Q: You mentioned there are significant differences between the various European countries. Can you expand on that?
JC: Actually, in some respects, European countries have a lot of similarities, in that they operate pretty much the same technologies, but often at surprisingly different stages of evolution. Virtually every European country now will have either a completely or largely privatised state-owned incumbent, but the kinds of opportunities out there vary, depending on the history of these companies and sectors. For example, countries such as Portugal and Estonia have very high penetration of fibre-to-the-home, while other big countries such as Germany and to some extent the UK, have next to none.
Similarly, the current main delivery method of broadband varies markedly, and a lot of that has to do with the historic penetration of cable TV across these economies. Cable TV networks have been extensively reconfigured to be able to deliver broadband in some countries, and generally provide today a superior product to copper, even though they weren’t originally designed to deliver two-way communication.
Q: You mentioned data centres, which are relatively newer assets. Would you invest in them?
JC: We would. In fact, we’ve done them in the past, but we don’t have any right now, except through TDF, which is predominantly a broadcast and towers company but has a small number of regional data centres they operate.

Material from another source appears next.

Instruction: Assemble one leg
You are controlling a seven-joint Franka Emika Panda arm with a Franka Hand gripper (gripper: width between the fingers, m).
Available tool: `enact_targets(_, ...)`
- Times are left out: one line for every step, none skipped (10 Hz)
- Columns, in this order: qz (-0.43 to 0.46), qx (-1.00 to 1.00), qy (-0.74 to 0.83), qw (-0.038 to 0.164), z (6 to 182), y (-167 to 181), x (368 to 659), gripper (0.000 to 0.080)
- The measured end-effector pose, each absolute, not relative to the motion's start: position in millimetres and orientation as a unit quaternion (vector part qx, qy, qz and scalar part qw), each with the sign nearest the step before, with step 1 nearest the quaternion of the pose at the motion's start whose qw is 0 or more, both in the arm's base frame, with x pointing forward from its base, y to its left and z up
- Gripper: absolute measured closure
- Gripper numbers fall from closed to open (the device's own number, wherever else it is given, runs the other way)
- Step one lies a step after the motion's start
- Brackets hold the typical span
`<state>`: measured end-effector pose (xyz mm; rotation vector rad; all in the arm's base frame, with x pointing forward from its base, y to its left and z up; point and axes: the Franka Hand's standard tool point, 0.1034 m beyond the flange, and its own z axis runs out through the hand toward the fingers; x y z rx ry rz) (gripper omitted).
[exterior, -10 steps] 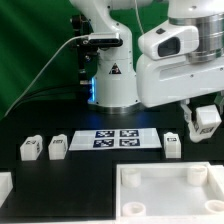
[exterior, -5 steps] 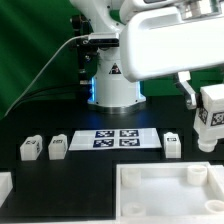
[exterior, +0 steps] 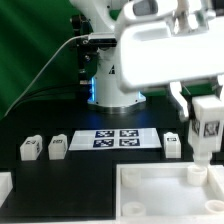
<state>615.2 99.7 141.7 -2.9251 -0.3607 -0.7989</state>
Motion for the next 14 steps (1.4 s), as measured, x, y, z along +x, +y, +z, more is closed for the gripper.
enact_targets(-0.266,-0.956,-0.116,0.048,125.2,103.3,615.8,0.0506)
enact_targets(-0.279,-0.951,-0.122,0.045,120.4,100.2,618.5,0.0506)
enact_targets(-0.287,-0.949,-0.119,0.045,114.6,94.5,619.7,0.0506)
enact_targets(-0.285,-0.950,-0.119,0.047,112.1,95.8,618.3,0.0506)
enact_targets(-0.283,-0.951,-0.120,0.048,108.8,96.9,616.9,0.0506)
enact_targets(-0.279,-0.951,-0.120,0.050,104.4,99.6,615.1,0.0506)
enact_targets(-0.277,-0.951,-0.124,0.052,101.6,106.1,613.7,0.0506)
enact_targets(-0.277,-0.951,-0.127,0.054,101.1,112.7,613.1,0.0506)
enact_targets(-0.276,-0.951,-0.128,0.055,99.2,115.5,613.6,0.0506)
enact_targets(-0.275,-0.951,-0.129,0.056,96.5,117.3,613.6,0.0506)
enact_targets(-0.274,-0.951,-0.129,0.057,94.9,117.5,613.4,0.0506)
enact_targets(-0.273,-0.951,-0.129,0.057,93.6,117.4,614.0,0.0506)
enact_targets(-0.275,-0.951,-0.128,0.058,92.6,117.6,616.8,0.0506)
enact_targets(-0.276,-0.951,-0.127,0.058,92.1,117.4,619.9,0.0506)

We think data centres are a slightly hard asset class to get right. They’re quite specialised, surprisingly, when you think that they’re pretty much all big boxes with lots of racks of equipment, generators, cooling equipment and so forth. But as investments, some have gone very well and some very badly, very often driven by being subtly wrong technically, or not well located in ways that may have not been immediately obvious when someone pushed the ‘go button’ on the investment. So, in principle, it’s an area we’re quite interested in, but also one where we will tread carefully and rely quite heavily on local experts for some of the assessment.
Q: Some institutional investors, such as OPTrust, for example, are taking a lead in investing in telecom assets. Why do you think that’s the case?
JC: I think they may well be interested because they perceive value in telecoms that they’re not seeing in other sectors. In today’s market, if you want to buy a water company or a gas distribution network, you really do have to pay up because they are well-understood assets and they are perceived as low risk – in essence, there’s mainly regulatory risk and not much else.
CE: I would also add that intelligent institutional investors today understand that there are big underlying market shifts influencing developments in the infrastructure world.
In particular, we are all very aware of digital disruption. In that sense, I think many investors are coming to the conclusion that telecom networks are a key enabler for many other anticipated developments in the infrastructure space, including catering for the changes that will be brought about by decarbonisation and expected changes in demographics. They understand that holding a portfolio of telecoms investments is, to some extent, a bet on a rising tide, which may not come in as fast or as evenly as we all might like, but nevertheless is a good prospect for solid returns from long-life assets. In the end, that’s what we’re all trying to do here.